◆ **WORK TASK**
Please transcribe the line with "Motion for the" and the lines after it through the end of the listing below, keeping both ends and nothing more.

◆ **INPUT DATA**
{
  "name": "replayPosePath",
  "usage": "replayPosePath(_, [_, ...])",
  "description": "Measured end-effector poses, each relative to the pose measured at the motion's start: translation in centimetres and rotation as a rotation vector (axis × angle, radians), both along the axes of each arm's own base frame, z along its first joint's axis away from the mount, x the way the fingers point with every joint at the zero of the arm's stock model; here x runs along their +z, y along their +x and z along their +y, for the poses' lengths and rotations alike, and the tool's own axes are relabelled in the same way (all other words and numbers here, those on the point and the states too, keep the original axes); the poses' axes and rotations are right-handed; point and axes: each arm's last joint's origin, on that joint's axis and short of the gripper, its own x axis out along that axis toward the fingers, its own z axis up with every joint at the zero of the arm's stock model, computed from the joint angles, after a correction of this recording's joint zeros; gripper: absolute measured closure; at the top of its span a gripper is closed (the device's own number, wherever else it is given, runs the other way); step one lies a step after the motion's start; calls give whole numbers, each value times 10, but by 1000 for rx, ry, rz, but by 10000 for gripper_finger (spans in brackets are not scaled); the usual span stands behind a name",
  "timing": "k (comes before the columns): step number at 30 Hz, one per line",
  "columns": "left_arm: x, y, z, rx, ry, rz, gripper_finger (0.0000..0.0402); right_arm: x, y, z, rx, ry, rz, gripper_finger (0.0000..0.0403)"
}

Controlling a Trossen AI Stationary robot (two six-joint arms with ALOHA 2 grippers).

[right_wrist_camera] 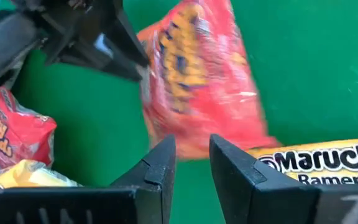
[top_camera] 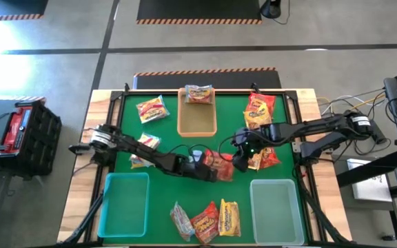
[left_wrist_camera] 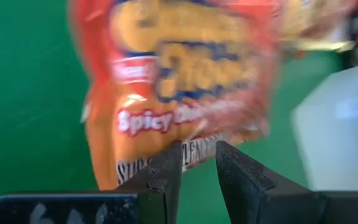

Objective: Sort Maruchan noodles
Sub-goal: Put the orange noodle pack into the transparent bin

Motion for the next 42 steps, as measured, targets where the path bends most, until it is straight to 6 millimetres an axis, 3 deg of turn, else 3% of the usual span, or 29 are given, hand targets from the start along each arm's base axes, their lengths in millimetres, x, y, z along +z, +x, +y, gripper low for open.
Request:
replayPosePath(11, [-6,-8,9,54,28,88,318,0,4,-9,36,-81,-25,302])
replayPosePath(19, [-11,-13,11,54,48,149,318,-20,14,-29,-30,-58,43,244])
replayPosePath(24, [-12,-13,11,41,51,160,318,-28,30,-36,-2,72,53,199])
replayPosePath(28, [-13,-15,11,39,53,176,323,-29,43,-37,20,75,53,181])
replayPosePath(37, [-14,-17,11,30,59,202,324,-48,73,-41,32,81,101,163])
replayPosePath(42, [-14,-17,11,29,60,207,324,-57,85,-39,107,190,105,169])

◆ **RESULT OF THE EXERCISE**
Motion for the next 42 steps, as measured, targets where the path bends most, until it is straight to 6 millimetres an axis, 3 deg of turn, else 3% of the usual span, or 29 are given, hand targets from the start along each arm's base axes, their lengths in millimetres, x, y, z along +z, +x, +y, gripper low for open.
Request:
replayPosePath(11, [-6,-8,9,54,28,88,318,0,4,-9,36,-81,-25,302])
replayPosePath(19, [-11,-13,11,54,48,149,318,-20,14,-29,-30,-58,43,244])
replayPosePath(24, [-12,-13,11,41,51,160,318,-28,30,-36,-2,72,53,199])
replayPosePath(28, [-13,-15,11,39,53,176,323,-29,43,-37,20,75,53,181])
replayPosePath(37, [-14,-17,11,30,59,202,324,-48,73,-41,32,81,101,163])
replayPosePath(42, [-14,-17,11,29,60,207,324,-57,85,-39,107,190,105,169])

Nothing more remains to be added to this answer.